Work request –
Reproduce each line of the material exactly as it reads.

──────

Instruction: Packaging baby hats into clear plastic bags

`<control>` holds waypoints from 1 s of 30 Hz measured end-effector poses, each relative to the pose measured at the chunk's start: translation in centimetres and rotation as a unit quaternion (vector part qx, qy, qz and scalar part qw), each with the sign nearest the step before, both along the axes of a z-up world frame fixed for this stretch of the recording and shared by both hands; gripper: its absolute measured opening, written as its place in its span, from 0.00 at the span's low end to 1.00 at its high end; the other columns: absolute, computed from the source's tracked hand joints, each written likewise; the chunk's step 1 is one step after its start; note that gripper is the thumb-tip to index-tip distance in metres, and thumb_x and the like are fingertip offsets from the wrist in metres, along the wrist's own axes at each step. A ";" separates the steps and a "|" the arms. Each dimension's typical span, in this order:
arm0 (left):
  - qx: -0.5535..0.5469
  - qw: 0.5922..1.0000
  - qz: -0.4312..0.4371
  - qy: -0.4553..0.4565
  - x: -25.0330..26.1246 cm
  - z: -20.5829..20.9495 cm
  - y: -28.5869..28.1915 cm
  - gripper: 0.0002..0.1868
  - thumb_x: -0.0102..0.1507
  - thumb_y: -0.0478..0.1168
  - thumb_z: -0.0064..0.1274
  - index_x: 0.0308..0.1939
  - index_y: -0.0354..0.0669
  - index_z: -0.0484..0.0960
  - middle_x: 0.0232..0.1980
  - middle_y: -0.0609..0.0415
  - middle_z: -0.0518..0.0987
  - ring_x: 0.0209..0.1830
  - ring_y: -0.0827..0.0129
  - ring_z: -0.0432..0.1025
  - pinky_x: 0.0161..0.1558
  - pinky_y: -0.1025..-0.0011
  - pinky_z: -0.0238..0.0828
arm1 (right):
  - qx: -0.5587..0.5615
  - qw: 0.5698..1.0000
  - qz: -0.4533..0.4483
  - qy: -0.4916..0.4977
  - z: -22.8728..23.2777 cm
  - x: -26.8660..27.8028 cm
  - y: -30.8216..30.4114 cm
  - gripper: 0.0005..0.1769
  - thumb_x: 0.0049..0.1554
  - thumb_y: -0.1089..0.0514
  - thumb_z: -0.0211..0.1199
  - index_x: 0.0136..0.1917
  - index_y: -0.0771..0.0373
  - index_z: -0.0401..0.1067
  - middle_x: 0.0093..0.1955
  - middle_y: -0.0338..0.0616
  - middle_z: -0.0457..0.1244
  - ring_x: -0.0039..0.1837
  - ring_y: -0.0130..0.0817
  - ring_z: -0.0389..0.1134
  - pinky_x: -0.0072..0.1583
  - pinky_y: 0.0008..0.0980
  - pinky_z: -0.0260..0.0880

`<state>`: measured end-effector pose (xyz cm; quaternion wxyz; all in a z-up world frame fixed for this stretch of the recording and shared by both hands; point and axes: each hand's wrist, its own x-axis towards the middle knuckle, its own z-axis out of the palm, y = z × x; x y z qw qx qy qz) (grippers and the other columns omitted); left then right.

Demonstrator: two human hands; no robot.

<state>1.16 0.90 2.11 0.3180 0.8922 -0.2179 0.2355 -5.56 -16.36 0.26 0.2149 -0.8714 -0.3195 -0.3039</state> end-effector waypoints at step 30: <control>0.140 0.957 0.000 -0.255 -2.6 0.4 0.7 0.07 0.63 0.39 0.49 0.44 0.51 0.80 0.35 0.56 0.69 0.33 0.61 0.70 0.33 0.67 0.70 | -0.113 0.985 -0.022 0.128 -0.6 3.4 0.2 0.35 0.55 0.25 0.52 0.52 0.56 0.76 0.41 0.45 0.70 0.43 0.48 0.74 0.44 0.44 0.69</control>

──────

Result –
Instruction: Packaging baby hats into clear plastic bags

`<control>` holds waypoints from 1 s of 30 Hz measured end-effector poses, each relative to the pose measured at the chunk's start: translation in centimetres and rotation as a unit quaternion (vector part qx, qy, qz and scalar part qw), each with the sign nearest the step before, both along the axes of a z-up world frame fixed for this stretch of the recording and shared by both hands; gripper: its absolute measured opening, written as its place in its span, from 0.00 at the span's low end to 1.00 at its high end; the other columns: absolute, computed from the source's tracked hand joints, each written likewise; the chunk's step 1 is one step after its start; note that gripper is the thumb-tip to index-tip distance in metres, and thumb_x and the like are fingertip offsets from the wrist in metres, along the wrist's own axes at each step. A ";" separates the steps and a "|" the arms. Each dimension's typical span, in this order:
arm0 (left):
  - qx: -0.5535..0.5469
  - qw: 0.5922..1.0000
  - qz: -0.4312..0.4371
  - qy: -0.4553..0.4565
  - x: -25.0330..26.1246 cm
  - z: -20.5829..20.9495 cm
  - y: -28.5869..28.1915 cm
  - gripper: 0.0002..0.1868
  - thumb_x: -0.0102..0.1507
  - thumb_y: -0.0478..0.1168
  - thumb_z: -0.0064..0.1274
  - index_x: 0.0308..0.1939
  - index_y: -0.0354..0.0669
  - index_z: -0.0484..0.0960
  - middle_x: 0.0232..0.1980
  - middle_y: -0.0609..0.0415
  - middle_z: -0.0518..0.0987
  - ring_x: 0.0209..0.1830
  - ring_y: -0.0827..0.0129
  - ring_z: -0.0432..0.1025
  - pinky_x: 0.0161..0.1558
  - pinky_y: -0.1025..-0.0011
  - pinky_z: -0.0238..0.0828
arm1 (right):
  - qx: -0.5587..0.5615
  - qw: 0.5698..1.0000
  - qz: -0.4533..0.4483
  - qy: -0.4916..0.4977
  - z: -22.8728..23.2777 cm
  - x: -26.8660..27.8028 cm
  - y: -30.8216..30.4114 cm
  - gripper: 0.0005..0.1769
  - thumb_x: 0.0049..0.1554
  - thumb_y: -0.1089..0.0514
  - thumb_z: -0.0211..0.1199
  - index_x: 0.0136..0.1917
  - index_y: -0.0771..0.0373
  - index_z: -0.0401..0.1067
  - middle_x: 0.0093..0.1955
  - middle_y: -0.0338..0.0616
  - middle_z: -0.0457..0.1244
  - ring_x: -0.0039..0.1837
  - ring_y: -0.0130..0.0817
  - ring_z: -0.0389..0.1134
  - pinky_x: -0.0072..0.1583
  - pinky_y: 0.0008..0.0980
  - pinky_z: -0.0260..0.0880

`<state>`: measured end-effector pose (xyz cm; quaternion wxyz; all in a z-up world frame fixed for this stretch of the recording and shared by both hands; point and axes: each hand's wrist, its own x-axis towards the middle knuckle, its own z-axis out of the palm, y = z × x; x y z qw qx qy qz) (grippers and the other columns omitted); left then right.

Demonstrator: two human hands; no robot.

<state>1.16 0.90 2.11 0.3180 0.8922 -0.2179 0.2355 -5.56 -16.36 0.26 0.2149 -0.8714 -0.3195 -0.3039</state> end-effector waypoints at step 30: <control>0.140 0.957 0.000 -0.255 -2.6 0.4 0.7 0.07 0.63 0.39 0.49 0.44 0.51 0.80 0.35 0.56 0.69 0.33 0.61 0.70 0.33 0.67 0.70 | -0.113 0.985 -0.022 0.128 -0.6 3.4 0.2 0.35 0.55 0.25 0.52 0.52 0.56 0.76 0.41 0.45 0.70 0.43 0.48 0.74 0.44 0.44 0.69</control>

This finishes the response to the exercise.